Please output exactly the lines below, starting at the line that has "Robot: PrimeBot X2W" and ending at the line that has "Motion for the", both included; leave out all pictures and include nothing else.

[SUPPLIED MATERIAL]:
********************

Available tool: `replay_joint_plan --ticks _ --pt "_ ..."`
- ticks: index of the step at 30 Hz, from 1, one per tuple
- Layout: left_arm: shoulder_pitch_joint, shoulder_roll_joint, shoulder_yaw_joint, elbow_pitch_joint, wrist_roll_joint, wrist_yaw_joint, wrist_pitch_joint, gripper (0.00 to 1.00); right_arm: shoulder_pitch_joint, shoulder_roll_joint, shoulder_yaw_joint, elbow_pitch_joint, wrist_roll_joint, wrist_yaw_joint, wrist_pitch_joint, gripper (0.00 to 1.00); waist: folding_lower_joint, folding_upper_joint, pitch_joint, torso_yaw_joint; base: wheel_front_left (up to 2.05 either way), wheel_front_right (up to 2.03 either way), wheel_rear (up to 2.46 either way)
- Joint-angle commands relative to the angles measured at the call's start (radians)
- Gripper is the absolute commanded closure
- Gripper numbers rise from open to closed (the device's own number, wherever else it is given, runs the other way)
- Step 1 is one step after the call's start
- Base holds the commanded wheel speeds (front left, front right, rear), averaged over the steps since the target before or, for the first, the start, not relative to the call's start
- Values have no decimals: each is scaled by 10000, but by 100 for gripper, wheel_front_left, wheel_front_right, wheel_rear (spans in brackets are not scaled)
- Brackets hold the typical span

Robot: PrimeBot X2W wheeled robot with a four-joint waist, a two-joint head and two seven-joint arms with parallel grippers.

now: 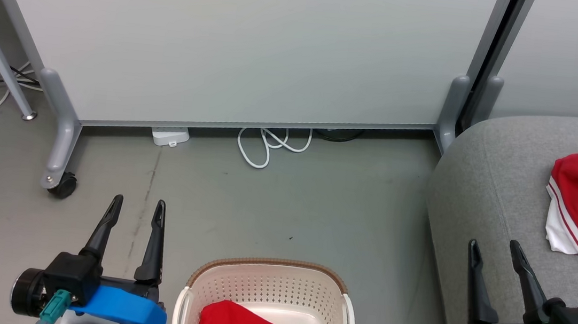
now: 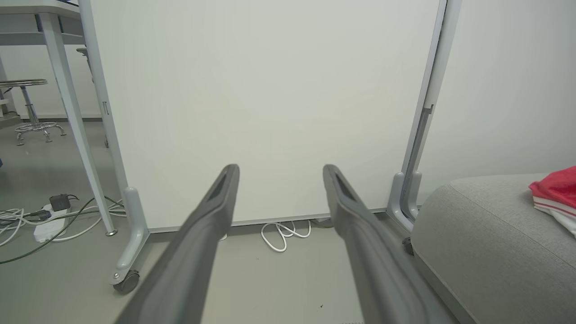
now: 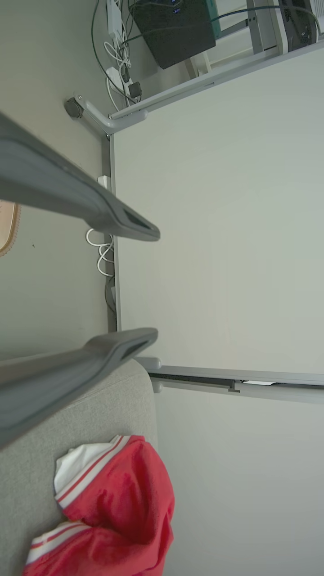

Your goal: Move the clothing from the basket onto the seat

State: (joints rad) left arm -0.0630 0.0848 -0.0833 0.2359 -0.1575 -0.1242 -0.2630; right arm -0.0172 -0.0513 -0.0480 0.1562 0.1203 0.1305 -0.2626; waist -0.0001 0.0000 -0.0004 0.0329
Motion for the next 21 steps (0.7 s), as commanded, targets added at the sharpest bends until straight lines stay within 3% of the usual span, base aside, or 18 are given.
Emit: replay_joint_plan --ticks 1,14,21 --pt "78 -29 30 -46 57 -61 -27 0 64 14 4 25 78 5 -34 0 1 0 -1 7 0 0 0" --pt "-215 -58 4 115 129 -86 -27 0 -98 15 122 84 146 5 -34 0 1 0 76 -54 0 0 0" --pt "-1057 254 -743 641 -97 -89 -27 0 -434 13 242 -60 119 5 -34 0 1 0 450 -210 0 0 0"
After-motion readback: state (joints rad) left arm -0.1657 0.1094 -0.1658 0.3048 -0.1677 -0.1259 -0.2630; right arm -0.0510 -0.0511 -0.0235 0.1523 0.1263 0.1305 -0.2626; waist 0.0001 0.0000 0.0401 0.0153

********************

[TASK ANSWER]:
Robot: PrimeBot X2W wheeled robot with a four-joint waist, a two-joint head and two seven-joint arms with parallel grippers.

now: 
now: 
now: 

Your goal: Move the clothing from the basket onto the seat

State: (joints rad) left arm -0.0630 0.0848 -0.0833 0.2359 -0.1575 -0.1242 -0.2630; right arm -0.0172 -0.0513 -0.0480 0.1562 0.1203 0.1305 -0.2626; waist -0.0001 0.0000 -0.0004 0.0329
Motion for the next 21 steps (0.7 s), as commanded, targets added at the sharpest bends until straight lines stay within 3% of the usual span, base aside, or 18 are given.

The output for this exercise is finished.